Exercise objective:
In the listing below, a line holding "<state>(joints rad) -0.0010" and a line holding "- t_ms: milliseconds" mark the range. Retype both exactly, with all lines between them.

Dataset records:
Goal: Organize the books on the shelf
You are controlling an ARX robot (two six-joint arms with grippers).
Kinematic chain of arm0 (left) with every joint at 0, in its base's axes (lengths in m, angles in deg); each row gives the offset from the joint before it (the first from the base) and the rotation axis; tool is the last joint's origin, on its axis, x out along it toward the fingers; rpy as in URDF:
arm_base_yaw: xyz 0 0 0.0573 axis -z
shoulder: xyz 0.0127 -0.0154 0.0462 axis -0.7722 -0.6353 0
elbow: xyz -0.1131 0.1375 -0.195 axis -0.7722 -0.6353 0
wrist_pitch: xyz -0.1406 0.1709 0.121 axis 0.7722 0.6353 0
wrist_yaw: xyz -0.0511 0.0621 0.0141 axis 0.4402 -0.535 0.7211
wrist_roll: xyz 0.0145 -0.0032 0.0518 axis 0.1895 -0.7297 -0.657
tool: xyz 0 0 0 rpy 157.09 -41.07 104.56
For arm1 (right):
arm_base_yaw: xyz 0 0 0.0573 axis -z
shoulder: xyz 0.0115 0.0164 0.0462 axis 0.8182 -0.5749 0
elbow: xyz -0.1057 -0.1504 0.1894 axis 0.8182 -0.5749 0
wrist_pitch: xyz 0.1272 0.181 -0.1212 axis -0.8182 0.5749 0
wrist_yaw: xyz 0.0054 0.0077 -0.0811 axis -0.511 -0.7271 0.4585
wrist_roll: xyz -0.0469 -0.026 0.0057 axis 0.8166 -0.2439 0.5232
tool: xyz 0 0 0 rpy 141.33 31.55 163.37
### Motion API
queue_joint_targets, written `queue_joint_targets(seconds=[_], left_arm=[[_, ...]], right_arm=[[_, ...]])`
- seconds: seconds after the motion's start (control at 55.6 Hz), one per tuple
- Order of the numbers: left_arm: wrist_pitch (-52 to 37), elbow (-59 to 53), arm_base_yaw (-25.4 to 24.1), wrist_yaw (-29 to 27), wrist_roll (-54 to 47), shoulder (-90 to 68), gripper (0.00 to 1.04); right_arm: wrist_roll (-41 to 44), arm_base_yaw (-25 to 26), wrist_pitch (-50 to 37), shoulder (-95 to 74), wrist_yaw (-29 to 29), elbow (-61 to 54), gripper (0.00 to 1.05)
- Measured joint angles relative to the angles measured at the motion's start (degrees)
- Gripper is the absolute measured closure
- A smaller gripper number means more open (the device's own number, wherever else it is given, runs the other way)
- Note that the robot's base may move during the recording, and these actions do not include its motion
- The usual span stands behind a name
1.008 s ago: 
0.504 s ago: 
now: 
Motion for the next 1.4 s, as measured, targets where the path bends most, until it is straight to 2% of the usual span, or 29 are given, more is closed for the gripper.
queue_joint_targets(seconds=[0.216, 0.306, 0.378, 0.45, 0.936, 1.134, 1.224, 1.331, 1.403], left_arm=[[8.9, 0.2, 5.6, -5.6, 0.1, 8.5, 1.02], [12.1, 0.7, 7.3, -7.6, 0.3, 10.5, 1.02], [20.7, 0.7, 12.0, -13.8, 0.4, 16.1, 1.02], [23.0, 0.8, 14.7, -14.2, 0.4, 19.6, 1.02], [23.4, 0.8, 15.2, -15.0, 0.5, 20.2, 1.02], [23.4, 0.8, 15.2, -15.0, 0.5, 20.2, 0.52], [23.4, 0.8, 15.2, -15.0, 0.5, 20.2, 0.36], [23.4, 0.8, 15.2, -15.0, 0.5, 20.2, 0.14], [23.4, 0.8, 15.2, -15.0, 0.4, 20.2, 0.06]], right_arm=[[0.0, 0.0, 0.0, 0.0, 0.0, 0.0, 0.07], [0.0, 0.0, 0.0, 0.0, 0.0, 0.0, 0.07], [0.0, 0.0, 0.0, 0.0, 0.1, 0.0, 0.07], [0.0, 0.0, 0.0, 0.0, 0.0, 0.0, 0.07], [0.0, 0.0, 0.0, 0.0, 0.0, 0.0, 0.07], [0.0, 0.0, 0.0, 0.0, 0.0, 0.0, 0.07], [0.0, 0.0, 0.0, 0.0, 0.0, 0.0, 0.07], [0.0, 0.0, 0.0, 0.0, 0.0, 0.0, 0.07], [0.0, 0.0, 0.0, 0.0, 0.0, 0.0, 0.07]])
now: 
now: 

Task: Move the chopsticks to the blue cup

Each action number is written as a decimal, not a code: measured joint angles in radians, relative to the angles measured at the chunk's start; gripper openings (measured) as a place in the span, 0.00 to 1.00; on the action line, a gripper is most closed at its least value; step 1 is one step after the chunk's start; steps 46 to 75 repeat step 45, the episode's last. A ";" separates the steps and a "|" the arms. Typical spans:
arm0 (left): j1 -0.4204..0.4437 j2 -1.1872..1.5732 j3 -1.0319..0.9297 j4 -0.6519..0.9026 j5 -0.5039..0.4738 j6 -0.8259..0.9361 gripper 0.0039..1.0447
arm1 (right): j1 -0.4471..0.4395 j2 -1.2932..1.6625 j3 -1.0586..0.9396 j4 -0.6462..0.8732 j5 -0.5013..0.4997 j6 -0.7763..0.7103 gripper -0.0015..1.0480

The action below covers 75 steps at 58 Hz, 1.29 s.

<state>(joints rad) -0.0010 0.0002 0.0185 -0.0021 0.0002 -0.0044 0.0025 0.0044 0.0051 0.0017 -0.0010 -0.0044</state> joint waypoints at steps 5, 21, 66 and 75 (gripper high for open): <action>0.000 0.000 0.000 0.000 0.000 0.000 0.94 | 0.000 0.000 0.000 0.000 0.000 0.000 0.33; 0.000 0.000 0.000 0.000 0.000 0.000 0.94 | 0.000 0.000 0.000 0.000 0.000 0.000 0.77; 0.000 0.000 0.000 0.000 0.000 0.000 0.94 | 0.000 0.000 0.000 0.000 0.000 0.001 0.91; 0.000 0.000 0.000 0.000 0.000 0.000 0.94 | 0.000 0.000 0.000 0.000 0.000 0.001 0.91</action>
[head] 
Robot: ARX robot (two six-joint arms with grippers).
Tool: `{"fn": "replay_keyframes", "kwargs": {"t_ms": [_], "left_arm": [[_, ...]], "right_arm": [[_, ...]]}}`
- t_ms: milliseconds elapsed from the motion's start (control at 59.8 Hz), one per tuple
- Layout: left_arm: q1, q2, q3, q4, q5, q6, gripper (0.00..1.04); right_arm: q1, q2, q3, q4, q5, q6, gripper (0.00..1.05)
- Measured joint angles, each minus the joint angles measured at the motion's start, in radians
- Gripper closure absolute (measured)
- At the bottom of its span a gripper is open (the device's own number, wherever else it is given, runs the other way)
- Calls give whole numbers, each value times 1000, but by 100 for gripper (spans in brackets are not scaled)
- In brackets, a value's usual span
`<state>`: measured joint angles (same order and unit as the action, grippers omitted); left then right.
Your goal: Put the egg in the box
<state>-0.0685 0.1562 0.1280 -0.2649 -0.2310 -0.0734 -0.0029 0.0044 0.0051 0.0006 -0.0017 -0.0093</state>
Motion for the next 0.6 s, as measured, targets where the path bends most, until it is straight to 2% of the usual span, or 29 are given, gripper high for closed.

Answer to the exercise:
<state>(joints rad) -0.0010 0.0002 0.0185 -0.0021 0.0002 -0.0044 0.0025 0.0044 0.0051 0.0017 -0.0010 -0.0044</state> joint waypoints at steps 5, 21, 66 and 75 (gripper high for open): <action>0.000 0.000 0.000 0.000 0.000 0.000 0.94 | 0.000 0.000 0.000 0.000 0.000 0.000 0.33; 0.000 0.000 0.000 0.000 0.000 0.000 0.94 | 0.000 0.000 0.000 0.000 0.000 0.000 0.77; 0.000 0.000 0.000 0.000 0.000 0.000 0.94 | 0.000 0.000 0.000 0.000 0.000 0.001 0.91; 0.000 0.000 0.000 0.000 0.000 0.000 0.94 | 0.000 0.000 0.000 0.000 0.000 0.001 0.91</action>
[head] 
Robot: ARX robot (two six-joint arms with grippers).
Tool: `{"fn": "replay_keyframes", "kwargs": {"t_ms": [_], "left_arm": [[_, ...]], "right_arm": [[_, ...]]}}`
- t_ms: milliseconds elapsed from the motion's start (control at 59.8 Hz), one per tuple

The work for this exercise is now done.